WORK TO COMPLETE:
Give the listing again exactly, omitting its images.

┌──

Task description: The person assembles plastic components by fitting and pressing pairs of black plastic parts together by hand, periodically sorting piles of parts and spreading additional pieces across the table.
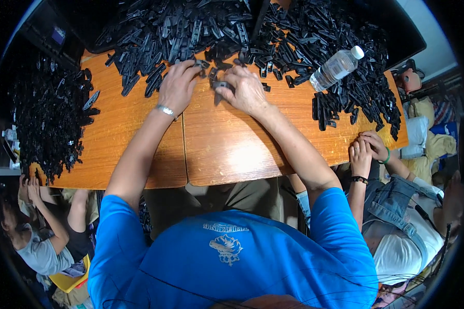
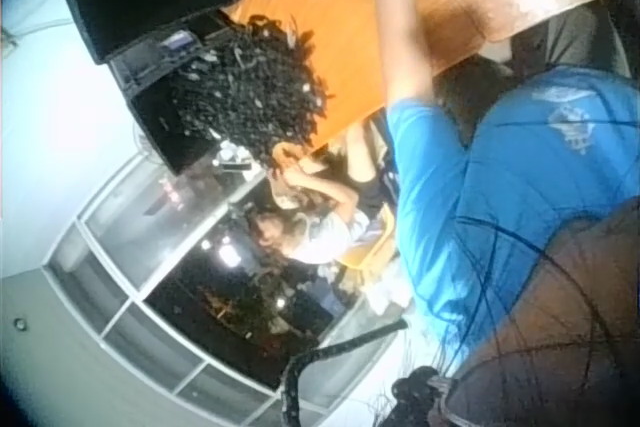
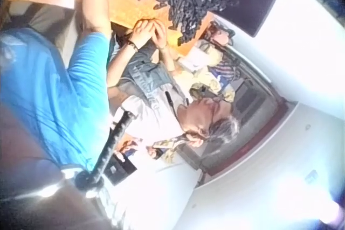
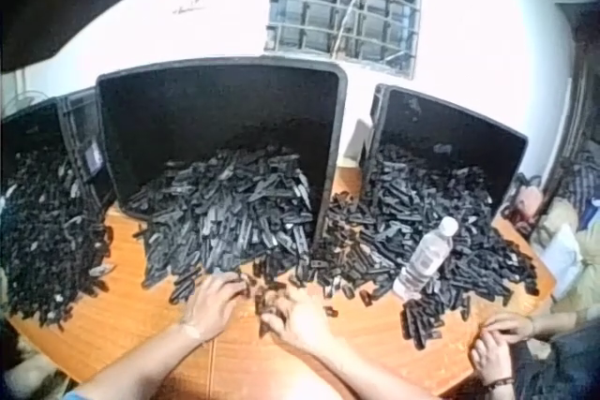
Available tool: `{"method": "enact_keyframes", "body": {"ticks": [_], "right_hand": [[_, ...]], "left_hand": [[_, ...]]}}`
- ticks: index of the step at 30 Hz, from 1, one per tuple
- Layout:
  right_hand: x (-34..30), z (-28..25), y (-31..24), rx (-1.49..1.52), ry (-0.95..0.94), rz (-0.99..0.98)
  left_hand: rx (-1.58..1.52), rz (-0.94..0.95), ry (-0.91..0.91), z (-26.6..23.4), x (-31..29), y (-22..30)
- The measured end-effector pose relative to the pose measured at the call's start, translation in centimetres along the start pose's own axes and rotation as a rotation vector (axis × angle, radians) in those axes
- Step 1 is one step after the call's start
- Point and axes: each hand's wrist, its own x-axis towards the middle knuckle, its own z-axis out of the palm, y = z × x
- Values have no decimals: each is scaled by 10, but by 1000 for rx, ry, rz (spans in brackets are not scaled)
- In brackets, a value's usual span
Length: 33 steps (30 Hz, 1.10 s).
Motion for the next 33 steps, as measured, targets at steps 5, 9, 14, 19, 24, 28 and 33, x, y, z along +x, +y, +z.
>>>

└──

SOLUTION BELOW:
Task description: The person assembles plastic components by fitting and pressing pairs of black plastic parts together by hand, periodically sorting piles of parts and spreading additional pieces across the table.
Available tool: `{"method": "enact_keyframes", "body": {"ticks": [_], "right_hand": [[_, ...]], "left_hand": [[_, ...]]}}`
- ticks: index of the step at 30 Hz, from 1, one per tuple
- Layout:
  right_hand: x (-34..30), z (-28..25), y (-31..24), rx (-1.49..1.52), ry (-0.95..0.94), rz (-0.99..0.98)
  left_hand: rx (-1.58..1.52), rz (-0.94..0.95), ry (-0.91..0.91), z (-26.6..23.4), x (-31..29), y (-22..30)
- The measured end-effector pose relative to the pose measured at the call's start, translation in centimetres along the start pose's own axes and rotation as a rotation vector (axis × angle, radians) in those axes
- Step 1 is one step after the call's start
- Point and axes: each hand's wrist, its own x-axis towards the middle knuckle, its own z-axis out of the palm, y = z × x
- Values have no decimals: each is scaled by 10, but by 1000 for rx, ry, rz (spans in brackets are not scaled)
- In brackets, a value's usual span
Length: 33 steps (30 Hz, 1.10 s).
Motion for the next 33 steps, as measured, targets at steps 5, 9, 14, 19, 24, 28 and 33, x, y, z along +x, +y, +z.
>>>

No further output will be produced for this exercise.